DIRECTIONS: For this exercise, repeat the listing below from its first line through the line containing "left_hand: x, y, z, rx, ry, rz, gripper", exactly as written.

DATASET EXCERPT:
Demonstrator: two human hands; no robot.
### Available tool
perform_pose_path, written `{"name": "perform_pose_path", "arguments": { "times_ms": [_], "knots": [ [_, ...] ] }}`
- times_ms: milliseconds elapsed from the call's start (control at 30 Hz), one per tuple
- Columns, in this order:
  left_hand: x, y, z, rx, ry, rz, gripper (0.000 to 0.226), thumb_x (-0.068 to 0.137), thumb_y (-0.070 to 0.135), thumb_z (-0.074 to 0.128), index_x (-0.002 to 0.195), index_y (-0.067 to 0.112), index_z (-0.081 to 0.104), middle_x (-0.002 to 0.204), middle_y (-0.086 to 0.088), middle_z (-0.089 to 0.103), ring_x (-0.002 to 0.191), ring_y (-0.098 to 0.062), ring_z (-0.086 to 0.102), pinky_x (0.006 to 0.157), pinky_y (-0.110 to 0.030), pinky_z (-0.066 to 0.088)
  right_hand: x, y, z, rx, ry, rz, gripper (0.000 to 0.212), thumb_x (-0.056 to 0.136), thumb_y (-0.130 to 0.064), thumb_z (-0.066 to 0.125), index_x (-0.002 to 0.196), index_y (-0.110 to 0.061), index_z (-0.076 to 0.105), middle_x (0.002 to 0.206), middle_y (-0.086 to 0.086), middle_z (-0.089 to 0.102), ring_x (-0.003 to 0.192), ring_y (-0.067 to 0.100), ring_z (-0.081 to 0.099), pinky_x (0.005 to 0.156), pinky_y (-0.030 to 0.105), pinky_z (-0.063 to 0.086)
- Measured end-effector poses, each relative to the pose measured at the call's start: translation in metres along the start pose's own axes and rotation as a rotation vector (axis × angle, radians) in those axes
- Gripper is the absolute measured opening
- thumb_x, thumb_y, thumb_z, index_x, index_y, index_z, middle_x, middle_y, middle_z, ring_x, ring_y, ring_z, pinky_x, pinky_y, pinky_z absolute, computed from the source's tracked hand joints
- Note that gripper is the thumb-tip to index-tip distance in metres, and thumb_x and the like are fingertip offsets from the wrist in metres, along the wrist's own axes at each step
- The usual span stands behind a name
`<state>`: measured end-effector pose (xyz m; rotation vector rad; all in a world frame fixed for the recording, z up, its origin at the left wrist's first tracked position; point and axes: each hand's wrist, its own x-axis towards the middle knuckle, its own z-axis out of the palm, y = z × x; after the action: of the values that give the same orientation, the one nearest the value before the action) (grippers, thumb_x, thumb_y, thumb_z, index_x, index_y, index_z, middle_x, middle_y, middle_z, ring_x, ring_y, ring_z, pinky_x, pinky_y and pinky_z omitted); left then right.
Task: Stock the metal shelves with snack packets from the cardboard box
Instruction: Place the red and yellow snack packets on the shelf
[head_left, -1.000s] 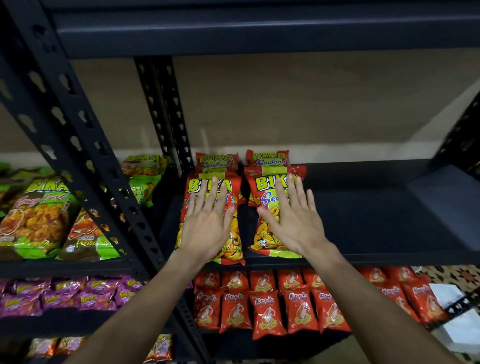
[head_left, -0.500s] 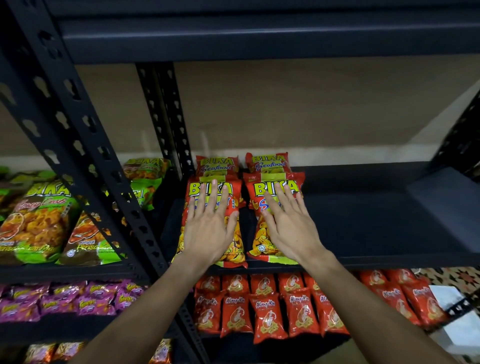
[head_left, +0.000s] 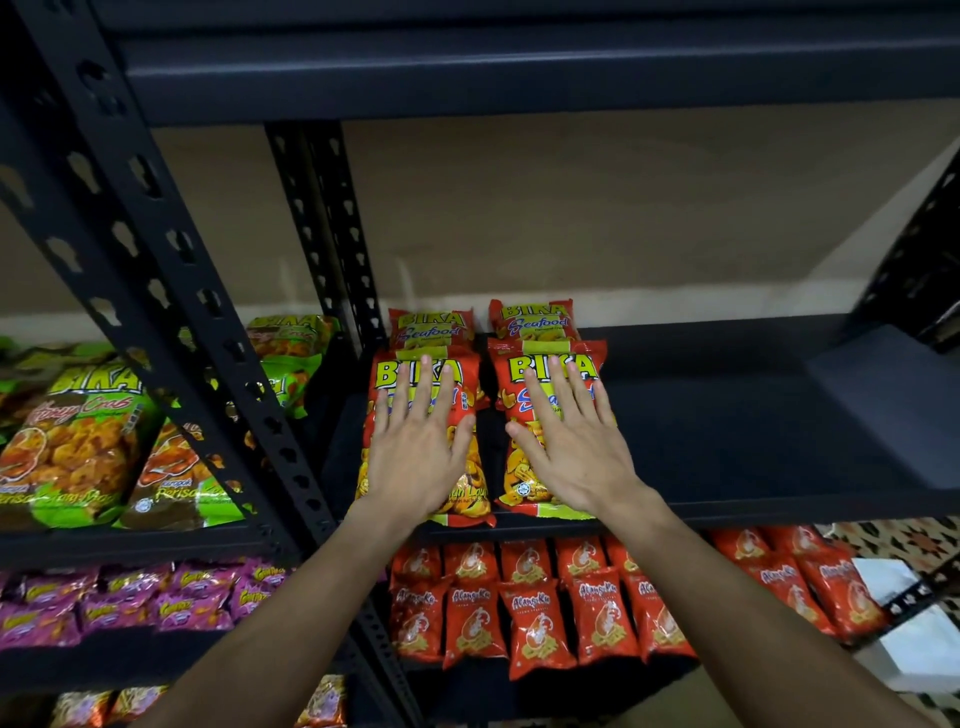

SOLUTION TO THIS TASK:
Demonstrator: two human hands; no robot.
### Available tool
perform_pose_path, written `{"name": "perform_pose_path", "arguments": { "times_ms": [_], "knots": [ [_, ...] ] }}`
- times_ms: milliseconds elapsed from the call's start (control at 30 Hz), one per tuple
- Columns, in this order:
  left_hand: x, y, z, rx, ry, rz, gripper (0.000 to 0.226), thumb_x (-0.068 to 0.137), thumb_y (-0.070 to 0.135), thumb_z (-0.074 to 0.128), index_x (-0.002 to 0.195), index_y (-0.067 to 0.112), index_z (-0.081 to 0.104), middle_x (-0.002 to 0.204), middle_y (-0.086 to 0.088), middle_z (-0.089 to 0.103), ring_x (-0.002 to 0.191), ring_y (-0.098 to 0.062), ring_z (-0.086 to 0.102), pinky_x (0.006 to 0.157), pinky_y (-0.110 to 0.030), pinky_z (-0.066 to 0.088)

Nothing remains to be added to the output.